Gene therapy products face unique constraints in downstream processing: 

• Limited purification steps: Unlike monoclonal antibodies, gene therapy products often lack multiple polishing steps.
• Product nature: Since the product is itself a virus, traditional VC methods like 20nm filtration and detergent treatments are often unsuitable as the product itself would be retained by the filter or in case of lentivirus and herpesvirus systems for example is sensitive to detergents. The virus removal potential of chromatography steps based on charge separation can also be limited, as some viruses may share similar properties with the viral vector product and thus co-elute (e.g. parvovirus co-elution with the AAV product).
• Limited test material: having very limited material for testing available (often one batch required to perform VC study) is very costly. Providing enough material for VC study performance is one of the major challenges for this kind of product. Co-spiking approach might be a great solution for this challenge.

Common VC study steps

Despite these limitations, certain downstream steps have shown promise in VC studies, particularly for AAV products. Data from Charles River Labs highlights the following:

• Affinity chromatography: For mAbs and recombinant proteins, affinity chromatography for product purification typically results in moderate virus reduction, with log reduction values (LRVs) ranging from below 1 log₁₀ to 4 logs on average. In studies involving AAV products, major viruses such as MuLV, adenovirus, Reo, and VSV showed variable clearance, with many runs achieving 3–4 log₁₀ reductions.
• Anion exchange chromatography (AEX): AEX is considered one of the most robust VC steps. In CHO-derived products, over 65% of runs achieved reductions above 4 log₁₀. AAV products showed similar results, with tight LRV ranges and consistent performance across multiple viruses.
• Viral filtration: While traditional 20nm filters are unsuitable for gene therapy, for AAV systems larger filters (>30nm) can be evaluated using model viruses like SV-40 (45nm), FCV (35–40nm), and BVDV (50nm). These studies support the principle of size-based exclusion, though smaller viruses like parvoviruses (18–20nm) remain a challenge. Overall, viral filtration has shown average reductions above 4 log₁₀ with minimal residual infectivity for viruses ≥ 35 nm in size.
• Detergent treatment: Detergents like Triton X have historically been used to inactivate enveloped viruses. However, due to environmental concerns, alternatives are being explored. New solvents and detergents have shown promising results, though effectiveness depends on concentration, incubation time, and temperature. Each product requires tailored conditions to optimize viral inactivation.

Alternatives to VC (sourcing and testing)

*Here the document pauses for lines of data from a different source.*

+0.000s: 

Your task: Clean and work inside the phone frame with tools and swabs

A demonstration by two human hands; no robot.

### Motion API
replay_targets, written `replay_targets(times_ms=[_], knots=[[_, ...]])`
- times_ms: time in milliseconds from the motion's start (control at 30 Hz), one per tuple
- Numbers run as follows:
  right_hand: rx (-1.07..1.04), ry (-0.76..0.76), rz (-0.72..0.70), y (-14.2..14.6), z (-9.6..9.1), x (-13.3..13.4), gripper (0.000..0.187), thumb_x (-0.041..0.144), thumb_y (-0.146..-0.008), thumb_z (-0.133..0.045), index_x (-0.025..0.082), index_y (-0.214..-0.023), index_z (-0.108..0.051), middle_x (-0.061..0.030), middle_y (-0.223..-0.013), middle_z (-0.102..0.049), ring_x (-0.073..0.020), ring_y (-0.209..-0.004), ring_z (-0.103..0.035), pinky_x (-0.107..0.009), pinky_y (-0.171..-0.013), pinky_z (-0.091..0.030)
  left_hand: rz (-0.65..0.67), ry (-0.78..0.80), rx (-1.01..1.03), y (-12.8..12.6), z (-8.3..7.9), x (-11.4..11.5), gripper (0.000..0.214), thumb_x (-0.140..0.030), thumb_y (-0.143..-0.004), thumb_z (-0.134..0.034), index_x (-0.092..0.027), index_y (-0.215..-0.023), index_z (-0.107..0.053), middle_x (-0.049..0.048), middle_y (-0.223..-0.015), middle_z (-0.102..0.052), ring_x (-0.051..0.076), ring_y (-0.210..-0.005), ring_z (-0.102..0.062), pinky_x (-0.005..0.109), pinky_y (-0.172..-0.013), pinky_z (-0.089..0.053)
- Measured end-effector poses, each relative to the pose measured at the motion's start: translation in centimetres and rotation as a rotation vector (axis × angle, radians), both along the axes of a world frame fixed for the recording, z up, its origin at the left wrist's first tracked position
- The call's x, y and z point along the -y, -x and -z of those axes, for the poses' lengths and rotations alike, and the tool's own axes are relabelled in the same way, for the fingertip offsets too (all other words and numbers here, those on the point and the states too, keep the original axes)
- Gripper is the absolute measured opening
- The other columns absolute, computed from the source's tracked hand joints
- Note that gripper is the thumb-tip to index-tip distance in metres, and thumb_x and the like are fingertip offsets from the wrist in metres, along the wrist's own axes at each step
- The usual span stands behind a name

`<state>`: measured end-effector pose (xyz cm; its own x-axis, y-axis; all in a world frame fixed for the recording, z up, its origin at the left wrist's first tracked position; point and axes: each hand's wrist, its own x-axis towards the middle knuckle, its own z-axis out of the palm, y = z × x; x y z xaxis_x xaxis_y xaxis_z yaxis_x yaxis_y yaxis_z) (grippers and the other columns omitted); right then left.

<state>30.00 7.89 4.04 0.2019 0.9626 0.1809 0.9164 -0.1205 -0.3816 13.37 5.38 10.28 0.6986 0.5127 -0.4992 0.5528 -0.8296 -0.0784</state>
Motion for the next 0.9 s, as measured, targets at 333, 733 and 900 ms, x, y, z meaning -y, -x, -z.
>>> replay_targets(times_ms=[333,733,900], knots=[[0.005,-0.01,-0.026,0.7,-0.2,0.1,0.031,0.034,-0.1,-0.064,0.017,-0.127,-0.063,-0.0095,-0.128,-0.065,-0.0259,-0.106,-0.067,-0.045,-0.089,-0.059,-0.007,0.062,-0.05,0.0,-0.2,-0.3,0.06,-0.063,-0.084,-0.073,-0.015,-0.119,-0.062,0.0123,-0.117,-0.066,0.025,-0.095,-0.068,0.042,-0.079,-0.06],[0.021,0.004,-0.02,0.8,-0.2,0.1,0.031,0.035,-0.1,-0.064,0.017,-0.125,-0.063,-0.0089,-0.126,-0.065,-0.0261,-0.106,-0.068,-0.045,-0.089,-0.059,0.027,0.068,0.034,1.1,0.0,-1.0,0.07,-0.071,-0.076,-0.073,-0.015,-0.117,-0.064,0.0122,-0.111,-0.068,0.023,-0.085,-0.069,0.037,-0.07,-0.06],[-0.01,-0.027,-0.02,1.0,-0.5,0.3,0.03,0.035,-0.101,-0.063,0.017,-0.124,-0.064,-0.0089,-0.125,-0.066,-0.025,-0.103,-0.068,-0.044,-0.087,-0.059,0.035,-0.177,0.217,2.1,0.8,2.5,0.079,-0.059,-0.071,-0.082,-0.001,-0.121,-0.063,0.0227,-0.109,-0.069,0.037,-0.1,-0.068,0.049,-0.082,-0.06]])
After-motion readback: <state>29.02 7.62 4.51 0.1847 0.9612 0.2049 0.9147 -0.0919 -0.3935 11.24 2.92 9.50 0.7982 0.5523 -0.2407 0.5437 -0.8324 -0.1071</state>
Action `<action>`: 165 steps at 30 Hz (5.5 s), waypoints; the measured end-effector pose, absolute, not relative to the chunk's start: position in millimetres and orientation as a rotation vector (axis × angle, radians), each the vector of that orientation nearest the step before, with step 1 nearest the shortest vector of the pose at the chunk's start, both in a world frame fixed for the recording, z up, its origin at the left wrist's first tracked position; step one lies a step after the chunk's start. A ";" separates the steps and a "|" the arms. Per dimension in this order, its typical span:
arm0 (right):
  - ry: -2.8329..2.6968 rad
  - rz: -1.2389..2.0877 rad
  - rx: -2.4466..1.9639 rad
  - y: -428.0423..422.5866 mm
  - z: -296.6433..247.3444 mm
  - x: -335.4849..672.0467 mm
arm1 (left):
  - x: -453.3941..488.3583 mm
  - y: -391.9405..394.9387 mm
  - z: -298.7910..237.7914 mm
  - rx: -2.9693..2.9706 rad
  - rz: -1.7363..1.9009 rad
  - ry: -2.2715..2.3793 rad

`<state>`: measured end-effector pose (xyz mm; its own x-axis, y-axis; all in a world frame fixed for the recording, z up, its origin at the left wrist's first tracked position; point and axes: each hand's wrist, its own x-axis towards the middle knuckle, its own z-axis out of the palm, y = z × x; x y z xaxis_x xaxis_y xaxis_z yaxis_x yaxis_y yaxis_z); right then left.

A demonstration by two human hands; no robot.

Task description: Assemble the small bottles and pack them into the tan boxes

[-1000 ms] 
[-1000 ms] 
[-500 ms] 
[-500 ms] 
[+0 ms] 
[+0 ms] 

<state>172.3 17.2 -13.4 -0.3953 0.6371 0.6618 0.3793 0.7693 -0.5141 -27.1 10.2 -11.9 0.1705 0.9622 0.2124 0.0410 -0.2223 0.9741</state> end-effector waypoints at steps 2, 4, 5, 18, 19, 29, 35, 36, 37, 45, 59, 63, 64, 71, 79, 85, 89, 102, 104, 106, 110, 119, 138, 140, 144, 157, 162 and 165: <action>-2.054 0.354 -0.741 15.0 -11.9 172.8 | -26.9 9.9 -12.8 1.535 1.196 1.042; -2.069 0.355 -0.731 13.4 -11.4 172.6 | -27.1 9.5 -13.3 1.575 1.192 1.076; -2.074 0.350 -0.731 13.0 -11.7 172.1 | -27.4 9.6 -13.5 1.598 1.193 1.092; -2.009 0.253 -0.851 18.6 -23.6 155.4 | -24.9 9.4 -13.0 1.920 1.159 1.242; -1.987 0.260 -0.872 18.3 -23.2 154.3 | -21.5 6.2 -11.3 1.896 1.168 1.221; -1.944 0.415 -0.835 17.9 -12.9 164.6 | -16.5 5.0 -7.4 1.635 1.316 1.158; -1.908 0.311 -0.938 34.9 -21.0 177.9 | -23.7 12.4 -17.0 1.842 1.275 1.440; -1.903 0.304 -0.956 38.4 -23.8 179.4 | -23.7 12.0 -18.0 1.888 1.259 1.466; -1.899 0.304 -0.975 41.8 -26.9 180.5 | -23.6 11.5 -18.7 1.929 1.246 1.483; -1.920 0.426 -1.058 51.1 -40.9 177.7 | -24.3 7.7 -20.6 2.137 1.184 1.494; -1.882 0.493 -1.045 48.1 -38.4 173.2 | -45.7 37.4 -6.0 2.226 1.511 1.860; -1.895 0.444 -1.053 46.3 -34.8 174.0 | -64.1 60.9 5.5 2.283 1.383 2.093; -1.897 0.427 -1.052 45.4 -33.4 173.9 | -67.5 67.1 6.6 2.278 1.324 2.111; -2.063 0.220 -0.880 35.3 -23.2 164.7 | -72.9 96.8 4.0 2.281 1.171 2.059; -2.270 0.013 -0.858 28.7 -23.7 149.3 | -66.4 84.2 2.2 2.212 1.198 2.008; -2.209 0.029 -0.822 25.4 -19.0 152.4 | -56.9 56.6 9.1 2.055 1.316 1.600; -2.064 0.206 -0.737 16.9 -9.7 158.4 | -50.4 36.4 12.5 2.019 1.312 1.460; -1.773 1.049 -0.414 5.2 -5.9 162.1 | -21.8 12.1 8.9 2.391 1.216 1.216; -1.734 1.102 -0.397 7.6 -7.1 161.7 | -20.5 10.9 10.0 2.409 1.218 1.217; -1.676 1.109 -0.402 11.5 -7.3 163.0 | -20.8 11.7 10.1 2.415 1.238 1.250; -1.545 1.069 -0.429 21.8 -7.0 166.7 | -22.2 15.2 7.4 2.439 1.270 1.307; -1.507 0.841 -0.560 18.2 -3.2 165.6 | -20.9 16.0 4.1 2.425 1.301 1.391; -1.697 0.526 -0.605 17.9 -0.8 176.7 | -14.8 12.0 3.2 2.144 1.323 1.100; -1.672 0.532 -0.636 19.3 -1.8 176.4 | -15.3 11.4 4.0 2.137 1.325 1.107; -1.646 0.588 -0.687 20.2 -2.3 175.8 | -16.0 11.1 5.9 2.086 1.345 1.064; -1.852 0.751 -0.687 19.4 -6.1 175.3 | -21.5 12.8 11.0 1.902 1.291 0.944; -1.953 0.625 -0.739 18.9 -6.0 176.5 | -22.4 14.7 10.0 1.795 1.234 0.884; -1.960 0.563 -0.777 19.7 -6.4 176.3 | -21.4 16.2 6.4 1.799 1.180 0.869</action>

Given the constraints of VC in gene therapy, manufacturers must adopt a multi-pronged approach to ensure viral safety:

• Raw material control: Use of well-characterized cell banks and virus seeds reduces contamination risk.
• Animal-derived materials: Manufacturing processes should avoid the use of human- and animal-derived raw materials such as human serum, bovine serum, and porcine trypsin.
• Media treatment: Techniques such as gamma irradiation, virus filtration, high-temperature short-time processing, and UV-C irradiation can mitigate viral risks.
• Closed processing systems: Minimizing human and environmental exposure helps prevent contamination.
• Testing: Testing for viral contamination must be integrated at critical points of the manufacturing process, starting from raw materials through to the final drug substance.

Looking ahead

As regulatory frameworks evolve and new therapies emerge, VC strategies must adapt. The goal remains clear: to identify and validate virus reduction factors that ensure the safety of gene therapy products. By combining rigorous risk assessments with innovative clearance methods, manufacturers can meet regulatory expectations and deliver safe, effective treatments to patients.